Sparql integrate is a command line front end to different SPARQL engines of which some are embedded and can thus be used without having to launch a separate server. A basic abstraction over the engines is provided by means of --db-location attribute which allows for referring to e.g. a name, directory, file or URL.

rpt integrate --db-engine $ENGINE --db-location $LOCATION --db-loader $LOADER

Engine Description
mem Jena's default ARQ engine (in-memory)
tdb2 Jena's tdb2 engine (disk-based)
remote Use any remote SPARQL endpoint
difs Dataset in FileSystem engine
Loader Description
default Use the engine's default loader
sansa Attempts to read RDF files in parallel and fires concurrent INSERT DATA requests

Function Reference and Programmatic Usage

This tool is just a thin command line wrapper for Jena ARQ and our extensions.

You can make the extensions available in your own Java/Scala project simply by adding a dependency to the jena-sparql-api sparql extensions module.
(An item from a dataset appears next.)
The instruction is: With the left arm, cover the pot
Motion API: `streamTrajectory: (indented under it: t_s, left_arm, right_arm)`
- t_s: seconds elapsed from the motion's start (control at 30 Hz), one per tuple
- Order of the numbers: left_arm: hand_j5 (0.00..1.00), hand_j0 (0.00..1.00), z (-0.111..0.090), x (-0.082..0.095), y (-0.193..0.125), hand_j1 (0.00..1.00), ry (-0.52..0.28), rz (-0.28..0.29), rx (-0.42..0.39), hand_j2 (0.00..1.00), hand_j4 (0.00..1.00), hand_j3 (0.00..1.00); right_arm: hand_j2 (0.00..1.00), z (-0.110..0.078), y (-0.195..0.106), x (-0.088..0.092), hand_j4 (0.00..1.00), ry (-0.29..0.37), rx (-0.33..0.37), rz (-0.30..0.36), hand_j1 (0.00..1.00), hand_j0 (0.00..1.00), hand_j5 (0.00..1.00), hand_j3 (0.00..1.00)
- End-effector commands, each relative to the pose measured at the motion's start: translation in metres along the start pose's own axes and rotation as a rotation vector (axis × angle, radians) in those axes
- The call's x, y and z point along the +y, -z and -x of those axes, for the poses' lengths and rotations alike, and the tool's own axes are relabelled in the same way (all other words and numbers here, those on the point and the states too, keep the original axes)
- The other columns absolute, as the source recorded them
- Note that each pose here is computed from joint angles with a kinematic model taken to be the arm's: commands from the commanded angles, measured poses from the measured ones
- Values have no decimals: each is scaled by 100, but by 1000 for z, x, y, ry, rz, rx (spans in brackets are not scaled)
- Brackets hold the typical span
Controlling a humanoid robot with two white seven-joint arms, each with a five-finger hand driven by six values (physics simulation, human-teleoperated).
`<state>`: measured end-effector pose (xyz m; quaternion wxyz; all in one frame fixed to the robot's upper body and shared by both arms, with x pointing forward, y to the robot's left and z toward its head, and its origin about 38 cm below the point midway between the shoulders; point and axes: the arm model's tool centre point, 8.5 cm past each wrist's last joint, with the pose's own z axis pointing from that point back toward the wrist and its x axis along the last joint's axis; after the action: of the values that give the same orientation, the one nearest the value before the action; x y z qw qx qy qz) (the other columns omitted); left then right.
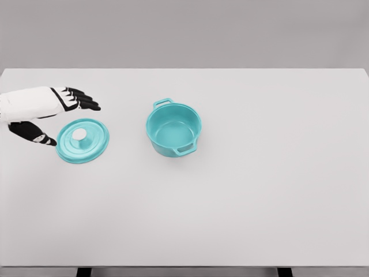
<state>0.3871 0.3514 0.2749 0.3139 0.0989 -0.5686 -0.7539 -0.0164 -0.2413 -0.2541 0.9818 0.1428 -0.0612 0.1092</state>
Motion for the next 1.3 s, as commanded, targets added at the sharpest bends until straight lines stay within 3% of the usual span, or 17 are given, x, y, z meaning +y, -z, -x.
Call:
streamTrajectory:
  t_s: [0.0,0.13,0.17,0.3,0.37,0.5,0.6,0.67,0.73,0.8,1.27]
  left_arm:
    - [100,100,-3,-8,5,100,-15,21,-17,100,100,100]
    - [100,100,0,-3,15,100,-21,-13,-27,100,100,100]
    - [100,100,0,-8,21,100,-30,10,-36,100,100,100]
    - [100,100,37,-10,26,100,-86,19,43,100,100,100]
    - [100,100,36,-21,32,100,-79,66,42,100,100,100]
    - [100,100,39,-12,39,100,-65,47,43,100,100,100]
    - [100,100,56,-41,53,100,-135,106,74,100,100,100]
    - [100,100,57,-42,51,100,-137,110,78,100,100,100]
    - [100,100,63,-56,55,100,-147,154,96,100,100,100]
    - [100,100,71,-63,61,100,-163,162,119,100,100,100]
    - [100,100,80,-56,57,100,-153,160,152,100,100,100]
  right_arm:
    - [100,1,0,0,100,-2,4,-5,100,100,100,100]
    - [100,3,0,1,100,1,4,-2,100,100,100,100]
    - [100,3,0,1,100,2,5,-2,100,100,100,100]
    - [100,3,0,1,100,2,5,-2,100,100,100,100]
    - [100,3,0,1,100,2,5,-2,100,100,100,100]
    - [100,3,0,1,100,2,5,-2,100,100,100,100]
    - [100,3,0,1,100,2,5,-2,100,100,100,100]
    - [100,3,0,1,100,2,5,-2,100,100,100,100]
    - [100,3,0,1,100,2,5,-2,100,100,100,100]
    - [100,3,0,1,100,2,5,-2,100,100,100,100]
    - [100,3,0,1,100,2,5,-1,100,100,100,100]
This will auto-register all configuration-free extensions. Some extensions, such as HTTP, allow you to provide your own HTTPCient object (which enables intercepting HTTP requests for e.g. statistics and throttling), so you need to configure this yourself to your liking.

For the reference of supported SPARQL function extensions, please refer to the documentation of the jena-sparql-api sparql extensions module.

Install Latest Release

Installing as root will perform global install in the folders /usr/local/share/sparql-integrate and /usr/local/bin. For non-root users, the folders are ~/Downloads/sparql-integrate and ~/bin. Run setup-latest-release.sh uninstall to conveniently remove downloaded and generated files.

  • via curl

    bash -c "$(curl -fsSL https://raw.githubusercontent.com/SmartDataAnalytics/SparqlIntegrate/develop/setup-latest-release.sh)"

  • via wget

    bash -c "$(wget -O- https://raw.githubusercontent.com/SmartDataAnalytics/SparqlIntegrate/develop/setup-latest-release.sh)"

Usage Example

The most convenient way to use this tool is to build this java project and make it available via a command line argument. The build also creates a debian package for convenient installation on debian-like systems (such as Ubuntu).
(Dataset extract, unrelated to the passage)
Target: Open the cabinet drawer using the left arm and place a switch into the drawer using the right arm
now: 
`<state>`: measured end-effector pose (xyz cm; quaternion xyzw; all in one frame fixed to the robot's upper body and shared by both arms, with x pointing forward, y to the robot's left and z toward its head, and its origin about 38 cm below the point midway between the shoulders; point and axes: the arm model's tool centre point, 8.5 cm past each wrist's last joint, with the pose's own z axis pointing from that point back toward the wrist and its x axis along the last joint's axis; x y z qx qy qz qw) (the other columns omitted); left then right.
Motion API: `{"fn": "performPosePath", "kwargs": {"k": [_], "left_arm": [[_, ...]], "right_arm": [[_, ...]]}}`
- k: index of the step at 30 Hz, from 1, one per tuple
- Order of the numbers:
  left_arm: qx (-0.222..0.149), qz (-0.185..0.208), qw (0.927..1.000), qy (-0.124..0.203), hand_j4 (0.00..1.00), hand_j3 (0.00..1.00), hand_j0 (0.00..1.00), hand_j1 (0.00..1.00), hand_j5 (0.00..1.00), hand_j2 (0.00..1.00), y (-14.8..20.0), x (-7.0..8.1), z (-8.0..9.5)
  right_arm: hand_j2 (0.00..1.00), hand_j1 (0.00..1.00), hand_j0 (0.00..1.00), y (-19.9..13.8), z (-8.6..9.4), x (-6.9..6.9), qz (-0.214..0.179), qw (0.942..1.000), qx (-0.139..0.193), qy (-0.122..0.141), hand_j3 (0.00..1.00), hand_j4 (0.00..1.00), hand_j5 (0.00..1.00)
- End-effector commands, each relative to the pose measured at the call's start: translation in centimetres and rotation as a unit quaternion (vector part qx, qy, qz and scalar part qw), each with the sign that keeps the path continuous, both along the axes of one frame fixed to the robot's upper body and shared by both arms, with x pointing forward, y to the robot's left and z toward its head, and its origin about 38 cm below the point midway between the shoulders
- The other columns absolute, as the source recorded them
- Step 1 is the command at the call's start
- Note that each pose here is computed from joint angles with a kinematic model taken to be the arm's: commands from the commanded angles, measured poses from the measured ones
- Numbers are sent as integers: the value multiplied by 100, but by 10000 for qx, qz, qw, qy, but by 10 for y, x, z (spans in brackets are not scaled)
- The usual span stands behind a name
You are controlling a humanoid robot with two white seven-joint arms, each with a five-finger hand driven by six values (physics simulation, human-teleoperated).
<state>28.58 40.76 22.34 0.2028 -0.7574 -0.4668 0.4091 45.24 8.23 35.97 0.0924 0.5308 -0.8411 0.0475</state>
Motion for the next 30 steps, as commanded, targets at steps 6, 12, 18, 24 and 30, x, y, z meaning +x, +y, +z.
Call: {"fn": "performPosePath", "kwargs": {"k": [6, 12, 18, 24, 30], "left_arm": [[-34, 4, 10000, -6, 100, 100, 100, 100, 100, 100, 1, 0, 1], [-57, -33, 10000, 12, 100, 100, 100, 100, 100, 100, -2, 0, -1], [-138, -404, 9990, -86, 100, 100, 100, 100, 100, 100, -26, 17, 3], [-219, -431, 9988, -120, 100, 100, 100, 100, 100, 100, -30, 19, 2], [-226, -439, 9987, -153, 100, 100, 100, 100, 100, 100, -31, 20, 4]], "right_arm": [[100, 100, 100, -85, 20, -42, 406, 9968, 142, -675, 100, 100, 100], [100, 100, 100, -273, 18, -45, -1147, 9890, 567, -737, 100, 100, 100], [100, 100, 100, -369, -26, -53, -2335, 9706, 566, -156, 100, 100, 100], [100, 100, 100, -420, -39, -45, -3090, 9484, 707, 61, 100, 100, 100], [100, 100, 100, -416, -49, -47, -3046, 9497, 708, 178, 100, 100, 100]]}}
sparql-integrate [--server] file1.sparql ... filen.sparql
#example.sparql
#==============

PREFIX wgs: <http://www.w3.org/2003/01/geo/wgs84_pos#>
PREFIX q: <http://qrowd-project.eu/ontology/>
CONSTRUCT {
  ?s
    a q:BikeStation ;
    q:id ?id ;
    rdfs:label ?name ;
    wgs:long ?x ;
    wgs:lat ?y ;
    .
}
{
  # url:text is a property function that fetches the content of subject URL and
  # makes it available as a SPARQL result set row via the object variable
  <https://raw.githubusercontent.com/QROWD/QROWD-RDF-Data-Integration/master/datasets/1014-electric-bikesharing-stations/trento-bike-sharing.json> url:text ?src .
  # Treat the url text as a json object
  BIND(STRDT(?src, xsd:json) AS ?json) .

  # Unnest each item of the json array into its own SPARQL result set row
  # (The parenthesis around ?i are currently needed; we will try to get rid of them in a later version)
  ?json json:unnest (?i) .

  # For each row, craft the values for the CONSTRUCT template
  BIND("http://qrowd-project.eu/resource/" AS ?ns)
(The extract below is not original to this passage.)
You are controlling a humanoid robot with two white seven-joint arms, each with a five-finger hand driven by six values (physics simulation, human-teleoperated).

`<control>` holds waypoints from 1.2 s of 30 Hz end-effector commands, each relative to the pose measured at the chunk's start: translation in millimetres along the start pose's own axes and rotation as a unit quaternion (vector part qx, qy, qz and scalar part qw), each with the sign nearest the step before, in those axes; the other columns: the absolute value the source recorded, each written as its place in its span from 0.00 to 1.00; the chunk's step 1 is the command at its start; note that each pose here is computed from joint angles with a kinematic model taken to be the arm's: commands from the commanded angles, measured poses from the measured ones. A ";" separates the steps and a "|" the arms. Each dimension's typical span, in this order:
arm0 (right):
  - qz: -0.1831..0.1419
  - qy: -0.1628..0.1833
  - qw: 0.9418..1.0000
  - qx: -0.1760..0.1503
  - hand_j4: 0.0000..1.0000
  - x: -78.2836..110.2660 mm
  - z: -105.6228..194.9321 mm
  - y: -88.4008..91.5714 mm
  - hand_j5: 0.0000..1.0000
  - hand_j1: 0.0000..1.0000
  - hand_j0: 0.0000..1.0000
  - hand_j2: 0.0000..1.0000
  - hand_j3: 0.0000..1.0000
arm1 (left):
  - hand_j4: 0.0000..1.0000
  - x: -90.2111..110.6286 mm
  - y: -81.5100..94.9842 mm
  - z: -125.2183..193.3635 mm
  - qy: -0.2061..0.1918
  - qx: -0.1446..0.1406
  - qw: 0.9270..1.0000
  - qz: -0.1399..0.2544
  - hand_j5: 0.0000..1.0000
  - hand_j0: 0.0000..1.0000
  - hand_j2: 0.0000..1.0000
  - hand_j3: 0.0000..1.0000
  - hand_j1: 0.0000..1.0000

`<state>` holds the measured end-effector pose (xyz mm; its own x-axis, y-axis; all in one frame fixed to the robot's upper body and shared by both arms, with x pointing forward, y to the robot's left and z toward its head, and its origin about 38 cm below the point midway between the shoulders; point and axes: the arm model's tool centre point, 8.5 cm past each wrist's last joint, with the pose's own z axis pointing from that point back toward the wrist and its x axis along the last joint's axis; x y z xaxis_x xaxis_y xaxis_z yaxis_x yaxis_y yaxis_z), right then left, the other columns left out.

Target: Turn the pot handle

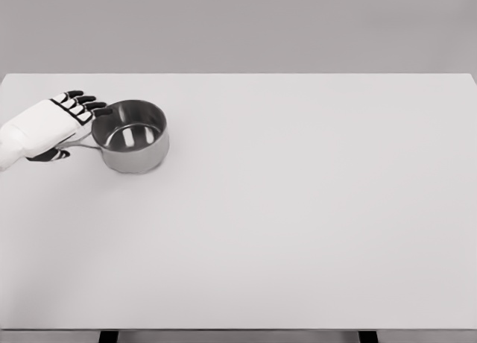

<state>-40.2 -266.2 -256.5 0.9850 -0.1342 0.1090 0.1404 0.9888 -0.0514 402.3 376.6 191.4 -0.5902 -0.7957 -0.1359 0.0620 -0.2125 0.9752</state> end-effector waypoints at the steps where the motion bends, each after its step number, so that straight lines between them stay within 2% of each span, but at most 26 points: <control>1: 0.000 0.000 1.000 0.000 1.00 0.0 0.0 0.0 1.00 1.00 1.00 1.00 1.00 | 1.00 -5.6 -6.8 1.8 0.009 -0.007 1.000 0.008 1.00 1.00 1.00 1.00 1.00; 9: 0.000 0.000 1.000 0.000 1.00 0.0 0.0 0.0 1.00 1.00 1.00 1.00 1.00 | 1.00 -9.7 -5.4 2.2 0.013 -0.007 1.000 0.006 1.00 1.00 1.00 1.00 1.00; 14: 0.000 0.000 1.000 0.000 1.00 0.0 0.0 0.0 1.00 1.00 1.00 1.00 1.00 | 1.00 -10.5 -13.3 4.4 0.017 -0.014 1.000 0.014 1.00 1.00 1.00 1.00 1.00; 17: 0.000 0.000 1.000 0.000 1.00 0.0 0.0 0.0 1.00 1.00 1.00 1.00 1.00 | 1.00 -11.4 -11.8 4.4 0.017 -0.013 1.000 0.013 1.00 1.00 1.00 1.00 1.00; 24: 0.000 0.000 1.000 0.000 1.00 0.0 0.0 0.0 1.00 1.00 1.00 1.00 1.00 | 1.00 -19.9 -6.3 8.8 0.031 -0.010 0.999 0.003 1.00 1.00 1.00 1.00 1.00; 27: 0.000 0.000 1.000 0.000 1.00 0.0 0.0 0.0 1.00 1.00 1.00 1.00 1.00 | 1.00 -30.7 -16.4 14.7 0.046 -0.026 0.999 0.013 1.00 1.00 1.00 1.00 1.00; 36: 0.000 0.000 1.000 0.000 1.00 0.0 0.0 0.0 1.00 1.00 1.00 1.00 1.00 | 1.00 -39.4 -18.2 11.5 0.059 -0.029 0.998 0.013 1.00 1.00 1.00 1.00 1.00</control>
<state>-40.2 -266.2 -256.5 0.9850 -0.1342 0.1089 0.1404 0.9888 -0.0514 415.7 416.7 183.9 -0.4933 -0.8584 -0.1409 0.1169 -0.2259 0.9671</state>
  BIND(json:path(?i, "$.id") AS ?id)
  BIND(URI(CONCAT(?ns, ENCODE_FOR_URI(?id))) AS ?s)
  BIND(json:path(?i, "$.name") AS ?name)
  BIND(json:path(?i, "$.position[0]") AS ?x)
  BIND(json:path(?i, "$.position[1]") AS ?y)
}

Namespaces

Several common namespaces are readily available:

  • Jena's Extended namespaces: rdf, rdfs, owl, dc, xsd, rss, vcard, ja, eg.
  • All namespaces of the RDFa Initial Context.
  • Additionally, the namespaces json, csv, xml and url are introduced, which contain the SPARQL extensions.

Environment variables

sparql-integrate provides the following SPARQL extensions for passing values to queries:

sys:getenv

  • The function sys:getenv: It can be used in expressions such as BIND(sys:getenv('VAR_NAME') AS ?x)

<env:...> URIS

Substitution takes place for explicit mentions of URIs that start with 'env:'. The rules are as follows:

  • <env://FOOBAR> treats the value of the environment variable FOOBAR as a URI. This can be used e.g. in conjunction with the SERVICE keyword: SERVICE <env:REMOTE_URL> { }
  • <env:FOOBAR> (without //) substitues the URL with a string literal

If there is no value defined for a key, then the behavior is not yet defined - in construct templates, such keys should be treated as unbound. In query patterns, it should yield an empty string literal or URI that does not appear in the data.

Detailed Usage

The .sparql file

This is really just a file containing SPARQL queries with no extra syntactic fuzz. The following rules apply:

  • By default, sparql-integrate runs all queries run against an empty in memory SPARQL dataset.
    • SPARQL Update queries (INSERT/DELETE) will modify this dataset
    • CONSTRUCT queries are used to produce actual data output to STDOUT as NTRIPLES
    • SELECT queries will output formatted tables on STDERR and can be used for debugging / information
  • Relative IRIs of SPARQL queries are resolved against the folder of the containing .sparql file. Hence, a data integration project can just put a .sparql file next to data files, such as mydata.json, and a query can reference it with SELECT * { <mydata.json> url:text ?src }.

Command Line Options

Most arguments are processed in the order in which they appear.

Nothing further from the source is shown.